*** Opening Supplied material ***

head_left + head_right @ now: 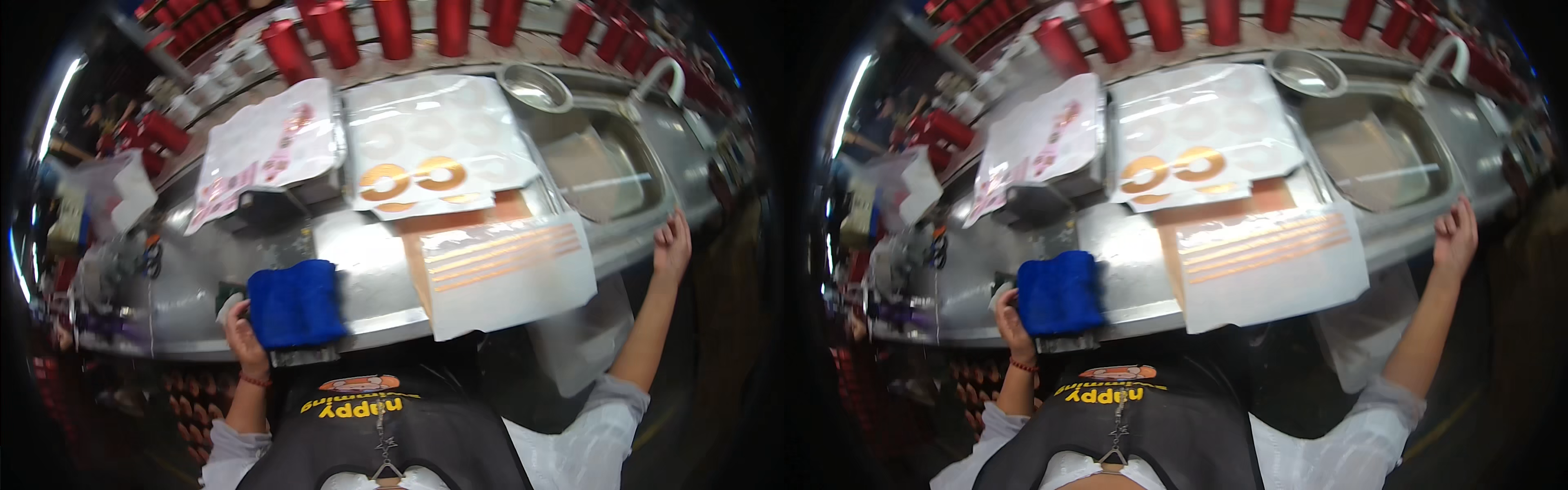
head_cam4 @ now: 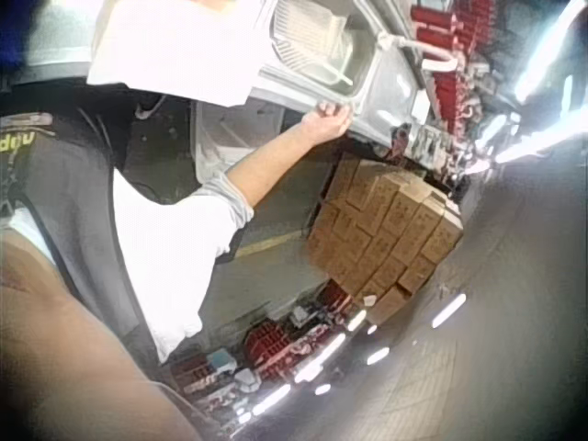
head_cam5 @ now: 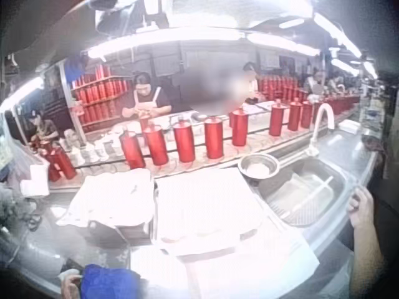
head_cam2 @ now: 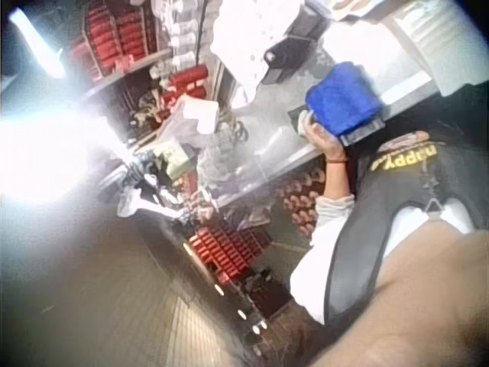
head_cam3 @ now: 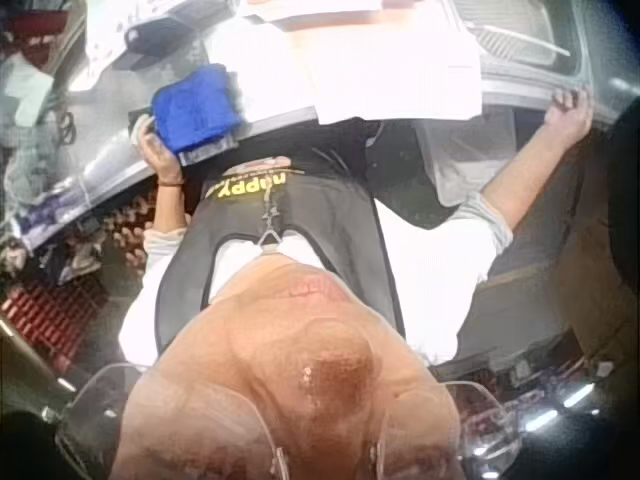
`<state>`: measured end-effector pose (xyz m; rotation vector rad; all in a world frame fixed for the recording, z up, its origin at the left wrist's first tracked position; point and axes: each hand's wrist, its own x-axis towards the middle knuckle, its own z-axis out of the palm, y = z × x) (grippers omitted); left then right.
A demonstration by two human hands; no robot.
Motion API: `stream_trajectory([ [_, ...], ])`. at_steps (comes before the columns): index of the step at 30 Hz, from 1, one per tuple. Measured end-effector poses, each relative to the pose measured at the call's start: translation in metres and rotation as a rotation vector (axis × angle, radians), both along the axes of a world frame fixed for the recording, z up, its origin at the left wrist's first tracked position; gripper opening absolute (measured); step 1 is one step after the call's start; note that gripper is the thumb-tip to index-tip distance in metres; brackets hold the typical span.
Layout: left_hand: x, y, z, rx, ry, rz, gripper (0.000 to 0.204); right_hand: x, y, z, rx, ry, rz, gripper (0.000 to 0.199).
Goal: The person cleans the neck of a bottle with a green sponge, then applies a red cylindrical label to the bottle body, smoothing it with both hands. They peel off the backing strip and place the finished bottle on a rack, repeating the process with another bottle.
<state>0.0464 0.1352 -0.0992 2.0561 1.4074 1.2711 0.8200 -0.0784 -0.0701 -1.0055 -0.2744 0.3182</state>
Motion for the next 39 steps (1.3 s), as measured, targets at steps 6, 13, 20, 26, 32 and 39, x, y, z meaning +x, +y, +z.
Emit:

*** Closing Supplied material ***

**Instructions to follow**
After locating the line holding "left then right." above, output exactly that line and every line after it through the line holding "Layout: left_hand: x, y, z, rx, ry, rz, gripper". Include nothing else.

**Exercise output**
`<state>`: measured end-effector pose (xyz m; rotation vector rad; all in a world frame fixed for the recording, z up, its origin at the left wrist's first tracked position; point and axes: each hand's wrist, its own x-axis towards the middle knuckle, its own z-axis out of the palm, y = z × x) (grippers omitted); left then right.
A demonstration by two human hands; no robot.
Motion API: `stream_trajectory([ [_, ...], ])`. at_steps (comes before the columns): index of the step at 30 Hz, from 1, one per tuple. Measured end-effector poses, each relative to the pose measured at the call's start: translation in metres and rotation as a rotation vector (axis × angle, radians), both along the axes of a world frame fixed for the recording, z up, its origin at the left wrist's first tracked position; gripper opening absolute (measured); step 1 is one step after the call's start; note that gripper is the thumb-tip to index-tip distance in metres; brackets hold the typical span.
Layout: left_hand: x, y, z, rx, ry, rz, gripper (0.000 to 0.204); right_hand: x, y, z, rx, ry, rz, gripper (0.000 to 0.199).

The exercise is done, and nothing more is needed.